The Working Group has generally considered navigation
a technique for providing access to content and context.
People would probably agree that without adequate navigation,
access to content and context may be so slow as to make the
content unusable. However, there has not been agreement as to
what minimal navigation requirements (if any) should be made
of general purpose user agents. Below, some rationale is offered.
- Checkpoint 7.3 Allow the user to navigate all active elements.
- Links are so important to the Web that general purpose user
agents must provide native support for navigation of them.
- Links and form controls add user interface to a page, thus
it makes sense that the user agent provide native support for
this "imported" user interface. But why limit "active elements"
to links and form controls and not tables, for example?
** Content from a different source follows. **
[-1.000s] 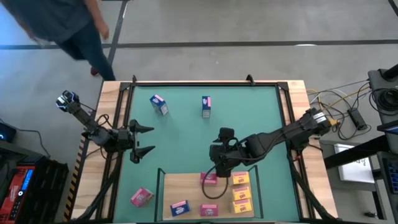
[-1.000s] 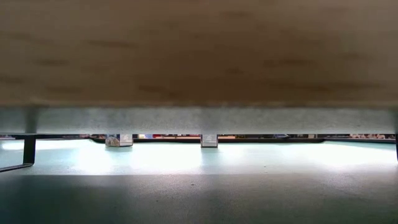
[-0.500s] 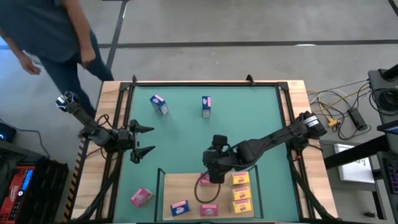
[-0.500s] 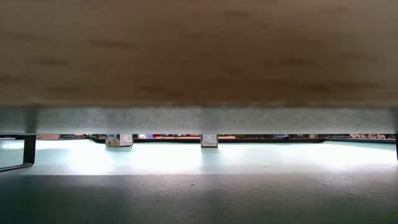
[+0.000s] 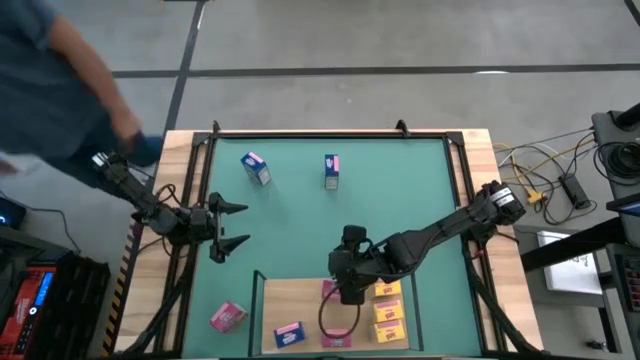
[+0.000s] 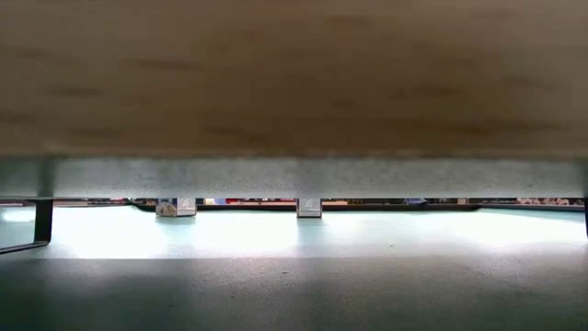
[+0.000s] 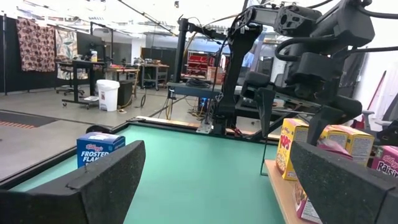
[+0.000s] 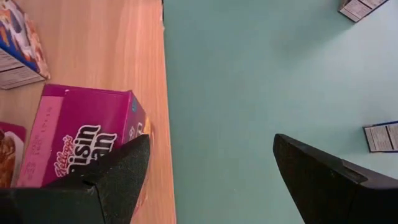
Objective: Stack cereal on shelf
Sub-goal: Put the right violet cereal box on the shelf aligned with the other violet cereal box
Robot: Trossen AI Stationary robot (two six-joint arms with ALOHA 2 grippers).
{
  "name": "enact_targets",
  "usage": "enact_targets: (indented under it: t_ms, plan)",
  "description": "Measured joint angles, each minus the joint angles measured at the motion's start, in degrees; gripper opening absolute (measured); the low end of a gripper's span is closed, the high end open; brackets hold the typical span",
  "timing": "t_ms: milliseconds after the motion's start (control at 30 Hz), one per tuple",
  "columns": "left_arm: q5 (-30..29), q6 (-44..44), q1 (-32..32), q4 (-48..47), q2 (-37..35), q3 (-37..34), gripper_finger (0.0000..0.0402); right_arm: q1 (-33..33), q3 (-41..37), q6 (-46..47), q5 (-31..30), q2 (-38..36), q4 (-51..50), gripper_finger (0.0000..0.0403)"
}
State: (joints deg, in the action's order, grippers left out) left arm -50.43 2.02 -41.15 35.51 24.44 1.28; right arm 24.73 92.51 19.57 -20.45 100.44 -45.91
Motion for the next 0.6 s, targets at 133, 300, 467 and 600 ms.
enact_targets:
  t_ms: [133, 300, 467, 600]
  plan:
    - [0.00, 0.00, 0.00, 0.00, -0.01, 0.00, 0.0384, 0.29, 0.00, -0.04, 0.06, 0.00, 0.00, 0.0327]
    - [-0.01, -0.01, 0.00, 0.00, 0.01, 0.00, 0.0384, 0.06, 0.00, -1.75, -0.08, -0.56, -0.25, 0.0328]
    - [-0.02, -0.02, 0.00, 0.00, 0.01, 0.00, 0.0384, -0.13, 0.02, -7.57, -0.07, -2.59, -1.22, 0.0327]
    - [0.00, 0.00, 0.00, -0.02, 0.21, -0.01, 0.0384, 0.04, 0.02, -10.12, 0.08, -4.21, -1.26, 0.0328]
Why
links and form controls a priori?
- Checkpoint 7.4 Allow the user to navigate just among all active elements.
This is just a special case of 7.3 and so once 7.3 is settled, this
one will follow.
- Checkpoint 7.5 Allow the user to search for rendered text content, including text equivalents of visual and auditory content.
- Most user agents do this anyway (except for the alt content part).
- Searching might be considered a minimal form of navigation.
- Checkpoint 7.6 Allow the user to navigate according to structure.
This checkpoint has been included as an umbrella checkpointn
because there are many many navigation possibilities. Rather than
list all of them (per element type, by tree structure, by
element content, etc.), the WG put them all into a single,
Priority 2, intentionally ambiguous checkpoint.
- Checkpoint 7.7 Allow the user to configure structured navigation.
This one follows 7.6
- Checkpoint 8.1 Convey the author-specified purpose of each table and the relationships among the table cells and headers.
- Checkpoint 8.5 Provide a "outline" view of content, built from structural elements (e.g., frames, headers, lists, forms, tables, etc.)
- Checkpoint 8.6 Allow the user to configure the outline view.
- This one follows 8.5.
These may apply to all user agents.
- Checkpoint 10.3 Allow the user to change and control the input configuration. Allow the user to configure the user agent so that some functionalities may be activated with a single command (e.g., single key, single voice command, etc.).
- Checkpoint 10.8 Allow the user to configure the arrangement of graphical user agent user interface controls.
The Working Group has decided that the following requirements, once
checkpoints, belonged to assistive technologies. These requirements
are listed in the
Appendix of Assistive Technology Functionalities of the 20
December 1999 Techniques Document.
- Allow users to navigate up/down and among the cells of a table
(e.g., by using the focus to designate a selected table cell).
Indicate the row and column dimensions of a selected table.
Describe a selected element's
position within larger structures (e.g., numerical or relative
position in a document, table, list, etc.).
Provide information about form structure
and navigation (e.g., groups of controls, control labels,
navigation order, and keyboard configuration).
- Enable announcing of information regarding title, value, grouping,
type, status and position of specific focused elements.